ACTIVITY: Reproduce exactly the line with "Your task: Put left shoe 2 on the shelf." and every line that follows it below, up to and including the last one. Do not include pictures or anything else.

----

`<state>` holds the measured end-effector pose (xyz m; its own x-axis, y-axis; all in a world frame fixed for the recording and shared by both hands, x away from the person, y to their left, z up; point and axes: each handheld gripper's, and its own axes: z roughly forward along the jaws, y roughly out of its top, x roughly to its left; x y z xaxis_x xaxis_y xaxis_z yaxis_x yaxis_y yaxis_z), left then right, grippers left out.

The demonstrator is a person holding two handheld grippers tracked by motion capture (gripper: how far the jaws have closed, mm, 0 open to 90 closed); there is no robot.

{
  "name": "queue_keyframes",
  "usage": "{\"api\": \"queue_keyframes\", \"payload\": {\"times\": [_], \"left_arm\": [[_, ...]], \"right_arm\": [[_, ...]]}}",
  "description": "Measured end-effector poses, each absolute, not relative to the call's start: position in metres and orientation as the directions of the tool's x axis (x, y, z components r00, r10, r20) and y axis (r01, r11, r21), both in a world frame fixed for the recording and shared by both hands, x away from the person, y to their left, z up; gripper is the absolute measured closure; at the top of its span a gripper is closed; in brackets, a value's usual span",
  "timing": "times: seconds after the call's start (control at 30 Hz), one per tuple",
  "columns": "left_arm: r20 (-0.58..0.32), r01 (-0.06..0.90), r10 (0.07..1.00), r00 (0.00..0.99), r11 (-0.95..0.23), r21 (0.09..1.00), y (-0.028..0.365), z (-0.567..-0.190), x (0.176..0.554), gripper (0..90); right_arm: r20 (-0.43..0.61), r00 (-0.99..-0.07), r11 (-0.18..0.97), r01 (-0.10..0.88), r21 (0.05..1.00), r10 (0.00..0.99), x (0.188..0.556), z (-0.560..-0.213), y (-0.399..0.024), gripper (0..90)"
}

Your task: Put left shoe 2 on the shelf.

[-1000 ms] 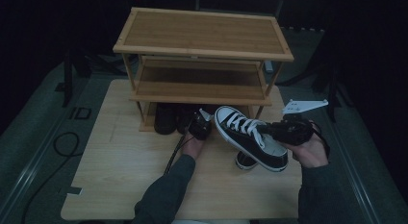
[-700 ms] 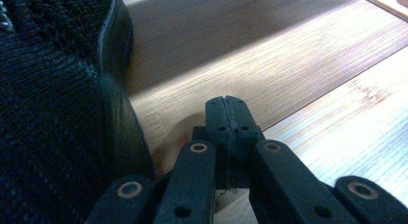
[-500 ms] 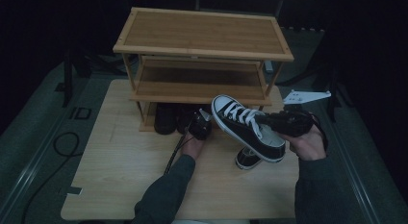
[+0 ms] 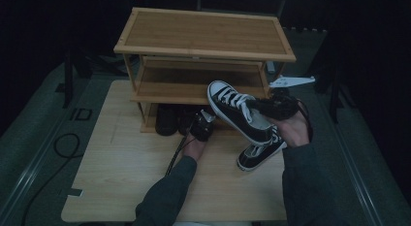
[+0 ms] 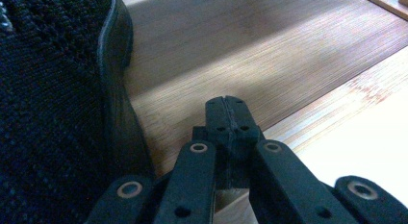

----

EXERCISE RESPONSE:
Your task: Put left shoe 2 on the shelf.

[-1000 ms] 
[-700 ms] 
[-500 ms] 
[+0 ms] 
[+0 ms] 

The exercise asks for nothing further.